▸ Work required
Nothing but the listing below, retyped exactly, should appear in the answer.

▸ Supplied information
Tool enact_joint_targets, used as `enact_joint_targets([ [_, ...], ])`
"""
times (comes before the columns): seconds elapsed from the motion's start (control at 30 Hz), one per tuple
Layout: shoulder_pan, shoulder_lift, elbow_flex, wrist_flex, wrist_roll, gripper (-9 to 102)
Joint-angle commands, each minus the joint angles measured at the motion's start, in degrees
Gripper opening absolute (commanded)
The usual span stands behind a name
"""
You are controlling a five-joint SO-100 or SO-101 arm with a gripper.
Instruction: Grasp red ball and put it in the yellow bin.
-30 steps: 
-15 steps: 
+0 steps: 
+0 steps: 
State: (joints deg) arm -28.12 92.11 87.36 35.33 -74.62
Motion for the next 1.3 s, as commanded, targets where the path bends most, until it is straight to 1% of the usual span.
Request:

▸ Task solution
Tool enact_joint_targets, used as `enact_joint_targets([ [_, ...], ])`
"""
times (comes before the columns): seconds elapsed from the motion's start (control at 30 Hz), one per tuple
Layout: shoulder_pan, shoulder_lift, elbow_flex, wrist_flex, wrist_roll, gripper (-9 to 102)
Joint-angle commands, each minus the joint angles measured at the motion's start, in degrees
Gripper opening absolute (commanded)
The usual span stands behind a name
"""
You are controlling a five-joint SO-100 or SO-101 arm with a gripper.
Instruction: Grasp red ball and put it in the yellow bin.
-30 steps: 
-15 steps: 
+0 steps: 
+0 steps: 
State: (joints deg) arm -28.12 92.11 87.36 35.33 -74.62
Motion for the next 1.3 s, as commanded, targets where the path bends most, until it is straight to 1% of the usual span.
Request:

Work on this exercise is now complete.